Infant Death Risk from Circulatory System Diseases (2024)
10.4 per 100,000 live births (about 1 in 9,615)
Conditional probability in US
In 2024, NCHS reported an infant mortality rate from diseases of the circulatory system of 10.4 per 100,000 live births (about 1 in 9,615).
The National Center for Health Statistics reported 376 infant deaths from diseases of the circulatory system in 2024, making it the number 9 leading cause of infant death in the United States. The NCHS figure table gives an infant mortality rate of 10.4 per 100,000 live births (about 1 in 9,615), and this cause accounted for 1.9% of all U.S. infant deaths that year.
This statistic is conditional on a live birth. It is not a rate for the whole population, and it is not the same thing as the probability that a pregnancy will have a poor outcome. Infant mortality rates are calculated as deaths under age 1 divided by live births in the same year, then expressed per 100,000 live births. That framing makes the number useful for comparing causes within the first year of life.

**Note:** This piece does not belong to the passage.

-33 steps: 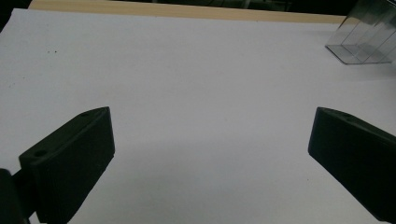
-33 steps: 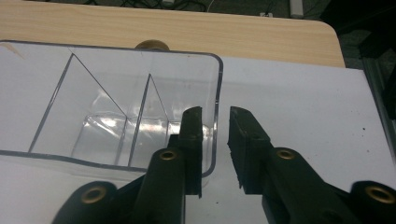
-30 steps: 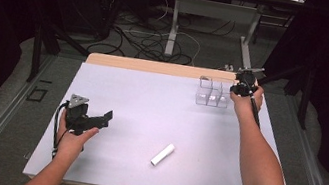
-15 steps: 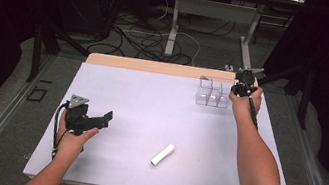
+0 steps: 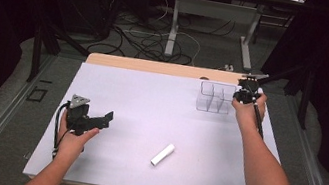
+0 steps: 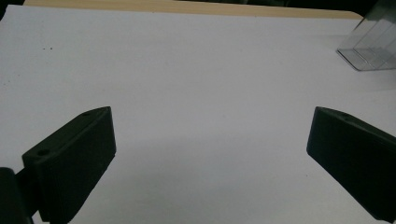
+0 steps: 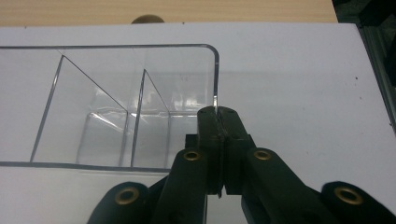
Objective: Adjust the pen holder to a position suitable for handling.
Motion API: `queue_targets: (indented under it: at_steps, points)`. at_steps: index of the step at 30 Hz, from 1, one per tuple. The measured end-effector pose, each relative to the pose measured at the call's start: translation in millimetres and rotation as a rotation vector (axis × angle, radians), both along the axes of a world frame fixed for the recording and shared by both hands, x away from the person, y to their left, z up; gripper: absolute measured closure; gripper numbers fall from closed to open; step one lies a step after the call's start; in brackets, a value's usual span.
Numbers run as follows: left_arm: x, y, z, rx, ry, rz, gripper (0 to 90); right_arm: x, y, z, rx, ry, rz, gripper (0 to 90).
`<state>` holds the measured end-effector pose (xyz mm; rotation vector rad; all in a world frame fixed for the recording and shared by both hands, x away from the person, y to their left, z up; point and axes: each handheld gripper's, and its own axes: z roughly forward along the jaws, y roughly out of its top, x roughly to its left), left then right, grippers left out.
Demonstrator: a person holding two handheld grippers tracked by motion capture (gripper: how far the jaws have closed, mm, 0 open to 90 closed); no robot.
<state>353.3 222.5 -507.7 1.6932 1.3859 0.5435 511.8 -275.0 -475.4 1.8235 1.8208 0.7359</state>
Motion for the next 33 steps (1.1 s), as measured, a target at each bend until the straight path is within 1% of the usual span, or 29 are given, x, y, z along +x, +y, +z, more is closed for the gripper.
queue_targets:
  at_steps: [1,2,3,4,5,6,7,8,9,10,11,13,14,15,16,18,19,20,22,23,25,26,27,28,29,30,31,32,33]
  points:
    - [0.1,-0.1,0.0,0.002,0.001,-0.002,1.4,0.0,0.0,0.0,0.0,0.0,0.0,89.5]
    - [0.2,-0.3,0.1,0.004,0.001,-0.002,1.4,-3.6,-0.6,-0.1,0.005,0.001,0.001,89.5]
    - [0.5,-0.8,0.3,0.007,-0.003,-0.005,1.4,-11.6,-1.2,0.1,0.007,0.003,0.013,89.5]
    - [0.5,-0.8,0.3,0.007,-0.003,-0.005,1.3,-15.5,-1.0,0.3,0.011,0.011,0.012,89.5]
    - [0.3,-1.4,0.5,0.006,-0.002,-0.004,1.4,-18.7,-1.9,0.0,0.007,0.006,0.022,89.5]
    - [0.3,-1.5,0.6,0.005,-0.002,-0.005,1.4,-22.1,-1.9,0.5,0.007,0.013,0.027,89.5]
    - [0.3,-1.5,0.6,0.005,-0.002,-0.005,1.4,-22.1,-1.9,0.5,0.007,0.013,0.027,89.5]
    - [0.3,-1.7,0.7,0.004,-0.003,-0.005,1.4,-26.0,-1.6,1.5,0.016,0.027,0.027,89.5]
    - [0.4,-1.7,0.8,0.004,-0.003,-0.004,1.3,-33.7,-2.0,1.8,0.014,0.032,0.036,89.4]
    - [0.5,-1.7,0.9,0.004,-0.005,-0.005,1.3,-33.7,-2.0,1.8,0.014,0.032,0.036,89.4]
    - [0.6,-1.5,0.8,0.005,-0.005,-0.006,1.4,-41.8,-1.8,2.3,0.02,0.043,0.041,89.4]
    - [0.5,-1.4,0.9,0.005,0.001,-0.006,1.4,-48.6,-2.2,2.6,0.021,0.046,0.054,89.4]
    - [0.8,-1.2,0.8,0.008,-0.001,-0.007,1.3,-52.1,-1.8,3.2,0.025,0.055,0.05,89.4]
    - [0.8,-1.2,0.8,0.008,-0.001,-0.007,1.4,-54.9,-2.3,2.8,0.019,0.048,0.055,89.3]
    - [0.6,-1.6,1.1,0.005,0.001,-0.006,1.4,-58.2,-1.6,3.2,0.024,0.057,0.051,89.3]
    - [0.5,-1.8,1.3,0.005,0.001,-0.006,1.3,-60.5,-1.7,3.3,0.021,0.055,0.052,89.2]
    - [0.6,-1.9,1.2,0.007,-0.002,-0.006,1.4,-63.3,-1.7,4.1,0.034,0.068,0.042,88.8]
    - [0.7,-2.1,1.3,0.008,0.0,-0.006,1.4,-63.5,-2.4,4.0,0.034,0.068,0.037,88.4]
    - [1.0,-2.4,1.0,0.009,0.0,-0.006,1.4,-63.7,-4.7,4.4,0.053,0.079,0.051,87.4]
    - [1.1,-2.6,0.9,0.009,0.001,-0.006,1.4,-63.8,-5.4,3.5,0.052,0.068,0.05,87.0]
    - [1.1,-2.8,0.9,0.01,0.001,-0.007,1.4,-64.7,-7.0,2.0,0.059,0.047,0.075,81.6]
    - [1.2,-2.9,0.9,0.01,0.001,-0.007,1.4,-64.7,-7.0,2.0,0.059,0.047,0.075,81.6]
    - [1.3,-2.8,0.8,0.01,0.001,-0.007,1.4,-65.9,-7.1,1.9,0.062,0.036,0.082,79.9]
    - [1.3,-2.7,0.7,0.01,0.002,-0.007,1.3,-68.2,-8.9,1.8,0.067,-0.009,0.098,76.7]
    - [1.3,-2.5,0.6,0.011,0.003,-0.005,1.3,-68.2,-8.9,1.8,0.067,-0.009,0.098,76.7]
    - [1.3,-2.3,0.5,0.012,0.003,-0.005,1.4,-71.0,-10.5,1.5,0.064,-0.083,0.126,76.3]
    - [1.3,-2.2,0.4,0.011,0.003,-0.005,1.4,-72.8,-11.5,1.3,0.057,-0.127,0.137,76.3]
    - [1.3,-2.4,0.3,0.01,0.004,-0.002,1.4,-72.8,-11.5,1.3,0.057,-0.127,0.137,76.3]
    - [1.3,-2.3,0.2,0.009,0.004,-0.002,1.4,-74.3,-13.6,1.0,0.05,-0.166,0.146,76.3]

For decision-making, the main use is preparation rather than alarm. The national benchmark can help families, clinicians, and planners identify where prevention or readiness matters most: prenatal anomaly screening, pediatric cardiology referral for known heart issues, delivery planning, and close monitoring after birth. Some risks can be reduced before birth, some depend on delivery setting and neonatal care, and some are detected only after birth.

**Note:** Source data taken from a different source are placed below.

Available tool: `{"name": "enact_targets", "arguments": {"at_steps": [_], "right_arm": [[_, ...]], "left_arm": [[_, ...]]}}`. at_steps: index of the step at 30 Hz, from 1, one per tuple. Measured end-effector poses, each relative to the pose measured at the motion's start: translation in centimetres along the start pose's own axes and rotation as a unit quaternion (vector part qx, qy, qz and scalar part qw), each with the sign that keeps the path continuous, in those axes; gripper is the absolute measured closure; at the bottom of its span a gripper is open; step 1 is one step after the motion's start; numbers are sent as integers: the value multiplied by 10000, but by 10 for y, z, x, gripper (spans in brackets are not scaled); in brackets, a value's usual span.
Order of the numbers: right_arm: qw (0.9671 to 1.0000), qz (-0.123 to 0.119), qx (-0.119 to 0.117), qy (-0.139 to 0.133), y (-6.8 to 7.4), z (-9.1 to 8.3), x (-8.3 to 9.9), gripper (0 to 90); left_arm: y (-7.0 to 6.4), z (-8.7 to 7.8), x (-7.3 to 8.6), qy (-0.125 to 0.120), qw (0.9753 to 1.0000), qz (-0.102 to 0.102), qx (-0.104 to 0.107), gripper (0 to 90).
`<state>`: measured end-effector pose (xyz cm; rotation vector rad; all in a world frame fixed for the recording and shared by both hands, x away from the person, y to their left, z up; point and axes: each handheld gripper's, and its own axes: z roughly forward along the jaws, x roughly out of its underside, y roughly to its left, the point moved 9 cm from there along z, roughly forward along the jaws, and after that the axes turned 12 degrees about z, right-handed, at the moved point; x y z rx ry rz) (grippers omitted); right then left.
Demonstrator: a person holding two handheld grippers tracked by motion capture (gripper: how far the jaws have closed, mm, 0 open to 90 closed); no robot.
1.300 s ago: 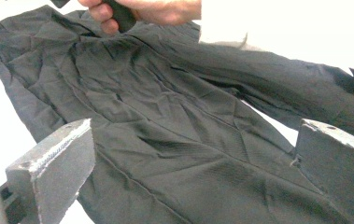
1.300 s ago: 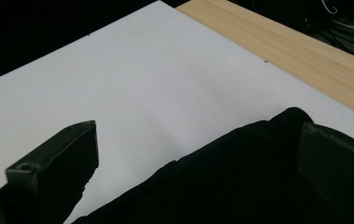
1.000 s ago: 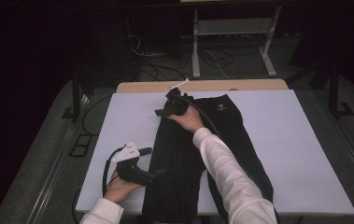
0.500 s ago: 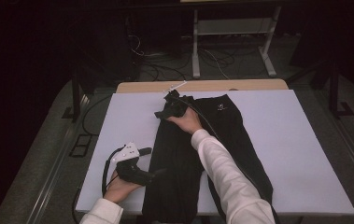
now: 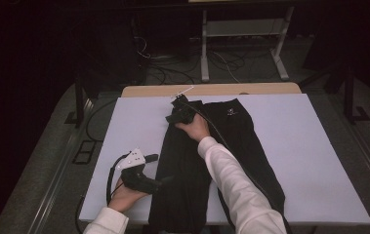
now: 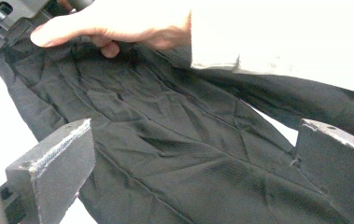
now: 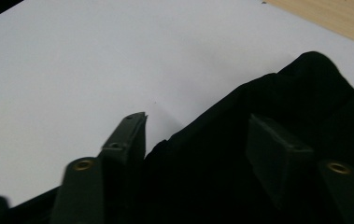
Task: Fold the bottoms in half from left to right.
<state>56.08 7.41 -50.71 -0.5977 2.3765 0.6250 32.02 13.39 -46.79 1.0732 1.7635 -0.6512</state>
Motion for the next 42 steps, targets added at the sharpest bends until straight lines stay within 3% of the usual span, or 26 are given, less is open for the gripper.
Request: {"name": "enact_targets", "arguments": {"at_steps": [4, 5, 12, 17, 25, 33, 42], "right_arm": [[9999, 61, 129, 15, -2, 1, 1, 476], [9998, 164, 101, 18, -3, 1, 1, 521], [9995, 291, 75, 81, -3, 2, 3, 682], [9989, 425, 183, 118, -7, 1, 4, 824], [9991, 390, 130, 54, -8, -6, 3, 845], [9989, 471, 27, -47, -9, -15, 1, 848], [9990, 425, -21, -142, -6, -18, 0, 848]], "left_arm": [[0, 0, 0, 9, 10000, -4, 0, 0], [0, 0, 0, 11, 10000, -3, -1, 0], [0, 0, 0, 8, 10000, 0, -4, 0], [0, 0, 1, 13, 10000, -4, -3, 0], [1, -1, 2, 31, 10000, -47, -47, 0], [4, -6, 3, 140, 9993, -177, -285, 0], [-5, -12, 10, 497, 9983, -184, -229, 0]]}}
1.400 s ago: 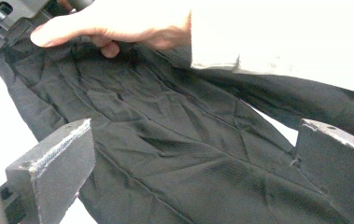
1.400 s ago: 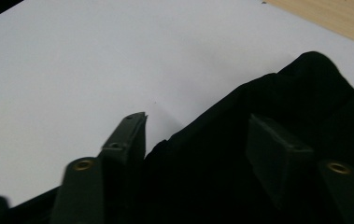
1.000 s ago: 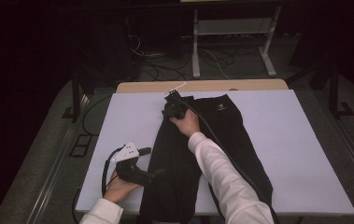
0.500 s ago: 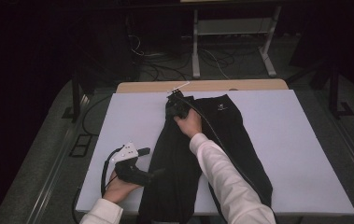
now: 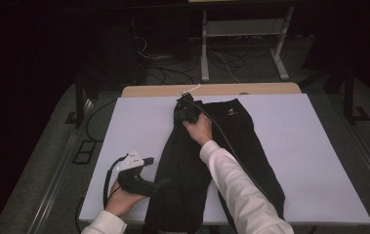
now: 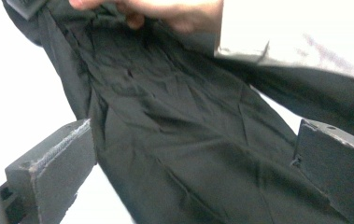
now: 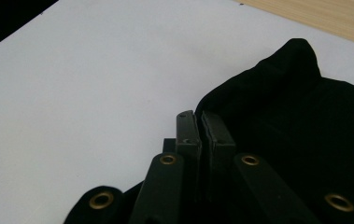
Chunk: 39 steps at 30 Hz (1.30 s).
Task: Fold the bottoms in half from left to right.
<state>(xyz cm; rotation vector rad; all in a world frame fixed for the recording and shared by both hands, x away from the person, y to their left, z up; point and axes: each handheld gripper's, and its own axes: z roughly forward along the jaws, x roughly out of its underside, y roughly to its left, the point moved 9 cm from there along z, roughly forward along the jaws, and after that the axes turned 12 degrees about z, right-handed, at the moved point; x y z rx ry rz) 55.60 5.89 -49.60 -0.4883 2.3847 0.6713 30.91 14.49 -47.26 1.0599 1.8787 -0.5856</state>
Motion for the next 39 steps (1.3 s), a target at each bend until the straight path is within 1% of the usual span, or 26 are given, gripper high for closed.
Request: {"name": "enact_targets", "arguments": {"at_steps": [1, 2, 4, 9, 13, 20, 24, 25, 26, 27, 29, 31, 36, 37, 38, 39], "right_arm": [[10000, 4, -3, 0, 0, 0, 0, 848], [10000, 15, -4, 5, 0, 0, 0, 847], [10000, 12, 0, 3, 1, 0, 0, 848], [10000, 8, 6, -10, 2, -1, 0, 848], [10000, 6, 13, -17, 3, -3, 0, 848], [10000, 18, 4, -43, 2, -4, 1, 848], [10000, 24, 3, -49, 0, -5, 2, 848], [10000, 30, -5, -58, 0, -5, 2, 848], [10000, 54, -16, -59, 0, -5, 3, 848], [10000, 54, -16, -59, 0, -5, 3, 848], [10000, 29, -18, -61, -2, -5, 5, 848], [9999, 91, -26, -48, -3, -4, 6, 848], [9999, 93, -61, -72, -3, -4, 8, 848], [9999, 81, -54, -70, -3, -4, 9, 848], [9999, 81, -54, -70, -3, -4, 9, 848], [9999, 83, -52, -73, -3, -5, 8, 848]], "left_arm": [[0, 0, 0, 0, 10000, 0, 0, 0], [-2, -2, 4, 93, 10000, 19, 7, 0], [-2, -6, 7, 133, 9999, 23, -7, 0], [-2, -14, 14, 227, 9997, -30, -37, 0], [-2, -18, 17, 230, 9997, -98, -53, 0], [-6, -22, 20, 293, 9995, -81, 16, 0], [-11, -24, 23, 370, 9992, -62, 108, 0], [-12, -25, 24, 393, 9991, -74, 147, 0], [-15, -25, 27, 450, 9987, -85, 234, 0], [-15, -25, 27, 450, 9987, -85, 234, 0], [-19, -24, 31, 550, 9979, -52, 331, 0], [-24, -24, 35, 652, 9968, -38, 454, 0], [-27, -26, 38, 716, 9959, -39, 551, 0], [-29, -27, 40, 731, 9952, -67, 641, 0], [-29, -27, 40, 731, 9952, -67, 641, 0], [-32, -29, 42, 788, 9945, -54, 694, 0]]}}
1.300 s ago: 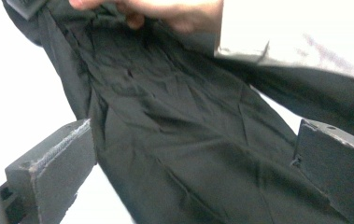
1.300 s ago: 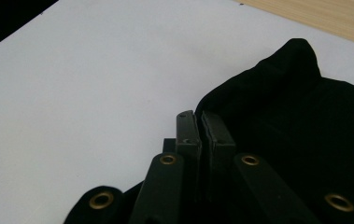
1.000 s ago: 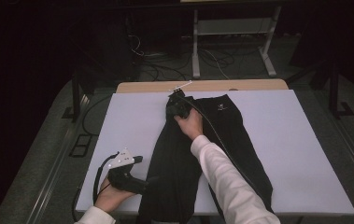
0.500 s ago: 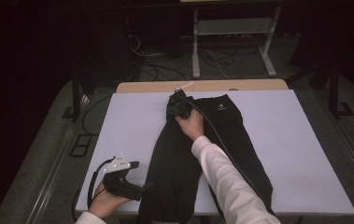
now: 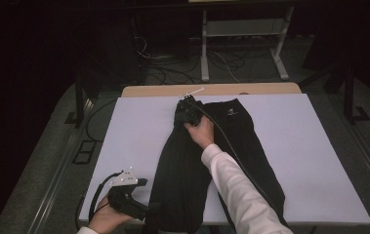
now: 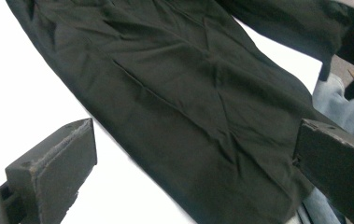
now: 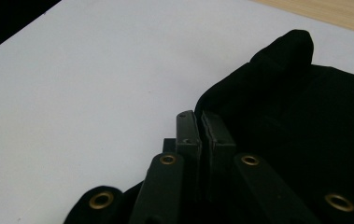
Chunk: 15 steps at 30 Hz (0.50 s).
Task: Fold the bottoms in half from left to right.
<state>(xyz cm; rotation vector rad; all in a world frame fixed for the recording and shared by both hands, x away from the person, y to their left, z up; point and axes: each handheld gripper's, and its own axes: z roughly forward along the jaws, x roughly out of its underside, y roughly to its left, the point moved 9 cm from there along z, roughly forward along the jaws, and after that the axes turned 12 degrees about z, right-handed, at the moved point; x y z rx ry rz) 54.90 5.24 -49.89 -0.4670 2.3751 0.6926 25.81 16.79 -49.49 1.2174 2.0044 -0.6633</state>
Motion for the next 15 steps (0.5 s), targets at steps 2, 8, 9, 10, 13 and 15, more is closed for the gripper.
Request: {"name": "enact_targets", "arguments": {"at_steps": [2, 8, 9, 10, 13, 15], "right_arm": [[10000, -1, 3, -16, 0, 0, -1, 848], [10000, -34, -8, -50, 2, -3, -2, 848], [10000, -31, 0, -44, 2, -3, -2, 848], [10000, -20, -11, -50, 2, -4, -2, 848], [10000, -16, -19, -46, 3, -4, -1, 848], [10000, -32, -27, -50, 3, -4, -1, 848]], "left_arm": [[-1, 0, 2, 43, 10000, 2, 29, 0], [-8, -2, 8, 176, 9997, 12, 188, 0], [-9, -2, 9, 195, 9996, 17, 214, 0], [-11, -3, 12, 244, 9993, 31, 269, 3], [-14, -5, 15, 286, 9988, 67, 397, 47], [-15, -6, 18, 302, 9985, 44, 447, 54]]}}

Personal risk can differ greatly from the national rate. Prematurity, birth weight, congenital conditions, maternal health, prenatal care access, sleep environment, geography, and hospital capability can all change the picture. The value of the NCHS number is that it gives a grounded baseline before adding those individual factors. The cause category is coded with ICD-10 (I00-I99), so it should be used as a population-level reference rather than a clinical prediction for one infant.